Breakfast over and everybody ready, our places are changed on this occasion, and the English youth and maiden find themselves side by side in front. Very winsome she looks this morning; the air is a trifle cooler, and has brought added color to her cheeks; and as there is something rather mannish in her attire-in the gray riding-coat and gray felt hat-surely her companion may be excused for saying, pleasantly,

Are you going to Ascot this year, Miss Deane ?"

She seems surprised; she glances at him through her pince-nez.

"Do you mean the races ? I have never been to any race."

"You won't miss much this time, anyway," he says, with a confident air. "Promises to be as dull as the Derby. Fancy Ascot without the royal procession!

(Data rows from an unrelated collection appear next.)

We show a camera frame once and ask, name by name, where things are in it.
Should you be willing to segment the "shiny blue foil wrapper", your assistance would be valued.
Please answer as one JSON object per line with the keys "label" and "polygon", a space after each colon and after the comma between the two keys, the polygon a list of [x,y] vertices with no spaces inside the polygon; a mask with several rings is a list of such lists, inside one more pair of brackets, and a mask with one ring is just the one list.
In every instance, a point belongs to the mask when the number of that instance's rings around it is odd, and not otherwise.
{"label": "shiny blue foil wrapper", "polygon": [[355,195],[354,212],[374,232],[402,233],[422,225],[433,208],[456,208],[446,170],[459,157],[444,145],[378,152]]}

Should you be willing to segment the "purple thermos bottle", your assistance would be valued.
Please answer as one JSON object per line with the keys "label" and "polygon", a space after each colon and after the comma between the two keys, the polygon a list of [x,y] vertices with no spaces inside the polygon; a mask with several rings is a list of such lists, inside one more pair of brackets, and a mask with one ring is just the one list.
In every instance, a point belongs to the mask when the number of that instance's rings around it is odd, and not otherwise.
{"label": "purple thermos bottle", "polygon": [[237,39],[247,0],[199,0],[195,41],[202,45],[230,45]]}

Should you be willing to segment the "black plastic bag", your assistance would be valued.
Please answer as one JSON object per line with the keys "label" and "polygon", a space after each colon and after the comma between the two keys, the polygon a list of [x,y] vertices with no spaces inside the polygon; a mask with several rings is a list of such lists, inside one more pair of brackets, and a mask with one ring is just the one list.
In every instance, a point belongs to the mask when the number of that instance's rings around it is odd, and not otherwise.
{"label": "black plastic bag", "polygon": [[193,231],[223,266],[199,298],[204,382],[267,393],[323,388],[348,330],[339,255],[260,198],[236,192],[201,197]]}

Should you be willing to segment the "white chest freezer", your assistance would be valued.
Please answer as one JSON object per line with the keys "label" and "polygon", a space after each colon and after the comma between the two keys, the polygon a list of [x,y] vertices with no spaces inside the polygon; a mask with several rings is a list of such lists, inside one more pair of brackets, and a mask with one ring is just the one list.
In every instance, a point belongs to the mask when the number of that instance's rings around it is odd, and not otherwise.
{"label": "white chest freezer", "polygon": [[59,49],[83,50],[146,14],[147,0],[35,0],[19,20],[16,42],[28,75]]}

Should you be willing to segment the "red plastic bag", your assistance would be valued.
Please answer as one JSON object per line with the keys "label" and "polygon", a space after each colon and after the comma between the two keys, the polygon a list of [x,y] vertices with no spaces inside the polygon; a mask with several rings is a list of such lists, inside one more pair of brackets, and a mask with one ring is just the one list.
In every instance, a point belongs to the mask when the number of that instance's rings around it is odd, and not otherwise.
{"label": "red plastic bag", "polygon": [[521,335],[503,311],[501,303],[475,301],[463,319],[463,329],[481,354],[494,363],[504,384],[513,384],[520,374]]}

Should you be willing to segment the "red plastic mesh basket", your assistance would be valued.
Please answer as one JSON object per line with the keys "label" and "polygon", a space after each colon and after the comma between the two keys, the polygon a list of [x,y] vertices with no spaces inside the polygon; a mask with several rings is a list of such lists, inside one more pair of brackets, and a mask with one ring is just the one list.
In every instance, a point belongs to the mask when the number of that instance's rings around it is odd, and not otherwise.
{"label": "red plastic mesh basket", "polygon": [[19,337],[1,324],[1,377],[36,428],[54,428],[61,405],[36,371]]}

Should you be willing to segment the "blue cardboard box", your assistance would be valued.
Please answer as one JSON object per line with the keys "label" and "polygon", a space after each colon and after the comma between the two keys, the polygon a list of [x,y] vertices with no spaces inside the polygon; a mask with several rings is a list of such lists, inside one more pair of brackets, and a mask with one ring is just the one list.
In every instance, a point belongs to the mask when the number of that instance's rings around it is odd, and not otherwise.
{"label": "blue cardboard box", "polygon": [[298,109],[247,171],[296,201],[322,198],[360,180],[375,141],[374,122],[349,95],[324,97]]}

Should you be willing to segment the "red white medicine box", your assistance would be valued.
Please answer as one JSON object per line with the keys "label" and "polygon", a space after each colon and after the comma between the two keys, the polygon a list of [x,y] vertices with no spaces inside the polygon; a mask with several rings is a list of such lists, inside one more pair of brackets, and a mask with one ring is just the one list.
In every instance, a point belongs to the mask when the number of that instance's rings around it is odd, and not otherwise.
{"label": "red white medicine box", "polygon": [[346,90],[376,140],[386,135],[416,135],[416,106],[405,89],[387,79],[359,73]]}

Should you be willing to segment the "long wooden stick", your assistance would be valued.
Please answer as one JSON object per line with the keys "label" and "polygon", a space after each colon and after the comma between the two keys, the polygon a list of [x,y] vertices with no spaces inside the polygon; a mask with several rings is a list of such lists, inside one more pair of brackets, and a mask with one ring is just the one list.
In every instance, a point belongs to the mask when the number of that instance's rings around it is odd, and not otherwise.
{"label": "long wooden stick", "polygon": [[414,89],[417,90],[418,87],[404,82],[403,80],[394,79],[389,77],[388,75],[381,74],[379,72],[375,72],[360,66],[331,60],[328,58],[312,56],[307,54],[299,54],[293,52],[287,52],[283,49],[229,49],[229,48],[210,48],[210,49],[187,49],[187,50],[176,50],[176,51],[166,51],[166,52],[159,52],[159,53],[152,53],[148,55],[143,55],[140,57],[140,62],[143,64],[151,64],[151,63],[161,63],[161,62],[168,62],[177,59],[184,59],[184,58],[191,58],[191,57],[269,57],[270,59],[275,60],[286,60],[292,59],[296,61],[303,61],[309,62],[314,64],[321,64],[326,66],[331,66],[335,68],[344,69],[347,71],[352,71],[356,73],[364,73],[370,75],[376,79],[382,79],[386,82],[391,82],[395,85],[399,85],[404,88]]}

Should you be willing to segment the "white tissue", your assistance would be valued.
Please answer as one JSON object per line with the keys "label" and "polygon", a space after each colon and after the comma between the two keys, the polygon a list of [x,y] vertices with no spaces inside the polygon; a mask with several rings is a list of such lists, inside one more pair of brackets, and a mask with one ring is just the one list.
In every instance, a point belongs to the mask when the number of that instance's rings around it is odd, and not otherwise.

But Ascot's ever so much jollier for ladies than the Derby, or even the Oaks. I mean in an ordinary year. The Derby's too rough, don't you know. And yet there are fewer and fewer people going down by road; the cabmen and livery-stable keepers will have to lower their tariff before long. Three sovs for a hansom, eighteen for a landau and a good-looking pair-rather hot, isn't it?”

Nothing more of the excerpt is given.